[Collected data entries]
-=-=-
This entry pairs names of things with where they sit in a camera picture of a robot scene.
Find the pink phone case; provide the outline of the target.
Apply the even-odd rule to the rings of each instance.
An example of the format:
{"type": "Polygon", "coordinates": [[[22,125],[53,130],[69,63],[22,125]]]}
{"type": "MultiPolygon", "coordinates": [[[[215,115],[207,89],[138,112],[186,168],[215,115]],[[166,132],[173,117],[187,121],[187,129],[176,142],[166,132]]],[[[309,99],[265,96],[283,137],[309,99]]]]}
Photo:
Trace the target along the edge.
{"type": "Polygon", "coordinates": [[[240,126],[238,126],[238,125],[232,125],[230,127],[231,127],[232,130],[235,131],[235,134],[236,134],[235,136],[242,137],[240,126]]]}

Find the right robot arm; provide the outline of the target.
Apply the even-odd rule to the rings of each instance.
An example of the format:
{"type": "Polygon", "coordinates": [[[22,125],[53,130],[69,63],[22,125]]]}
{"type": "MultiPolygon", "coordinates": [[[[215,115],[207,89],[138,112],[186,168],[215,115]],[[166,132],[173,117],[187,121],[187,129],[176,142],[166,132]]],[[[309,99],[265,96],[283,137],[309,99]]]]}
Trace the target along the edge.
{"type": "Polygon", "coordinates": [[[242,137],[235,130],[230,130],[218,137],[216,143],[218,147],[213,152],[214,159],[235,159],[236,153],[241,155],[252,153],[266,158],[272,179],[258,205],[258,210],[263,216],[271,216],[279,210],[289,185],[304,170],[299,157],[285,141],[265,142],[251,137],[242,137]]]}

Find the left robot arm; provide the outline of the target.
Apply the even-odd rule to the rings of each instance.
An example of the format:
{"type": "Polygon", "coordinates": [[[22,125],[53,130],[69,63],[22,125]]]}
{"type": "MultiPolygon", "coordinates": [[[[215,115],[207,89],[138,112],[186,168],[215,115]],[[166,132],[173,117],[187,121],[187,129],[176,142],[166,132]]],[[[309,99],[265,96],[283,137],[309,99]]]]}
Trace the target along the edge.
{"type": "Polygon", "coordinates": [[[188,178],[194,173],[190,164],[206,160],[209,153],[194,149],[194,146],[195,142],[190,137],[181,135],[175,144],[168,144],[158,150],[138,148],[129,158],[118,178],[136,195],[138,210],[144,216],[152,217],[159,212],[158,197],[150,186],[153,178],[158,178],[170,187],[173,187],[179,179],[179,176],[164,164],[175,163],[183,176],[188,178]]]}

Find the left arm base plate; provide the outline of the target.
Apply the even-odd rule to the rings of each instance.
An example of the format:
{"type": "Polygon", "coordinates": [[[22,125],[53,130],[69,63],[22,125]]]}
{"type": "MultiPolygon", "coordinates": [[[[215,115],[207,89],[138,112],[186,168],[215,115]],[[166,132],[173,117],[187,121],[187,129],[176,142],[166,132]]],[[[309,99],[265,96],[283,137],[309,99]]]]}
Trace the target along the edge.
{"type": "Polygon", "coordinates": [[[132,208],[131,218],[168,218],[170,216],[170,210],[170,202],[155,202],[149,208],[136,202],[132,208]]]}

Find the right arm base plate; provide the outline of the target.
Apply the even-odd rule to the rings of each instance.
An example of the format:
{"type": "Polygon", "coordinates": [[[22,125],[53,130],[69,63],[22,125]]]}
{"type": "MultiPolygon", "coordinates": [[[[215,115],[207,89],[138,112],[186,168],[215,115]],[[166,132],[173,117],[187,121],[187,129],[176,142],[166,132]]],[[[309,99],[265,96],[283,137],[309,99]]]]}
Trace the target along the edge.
-=-=-
How to complete this task: A single number is the answer: the count of lines above that include the string "provide".

Result: 5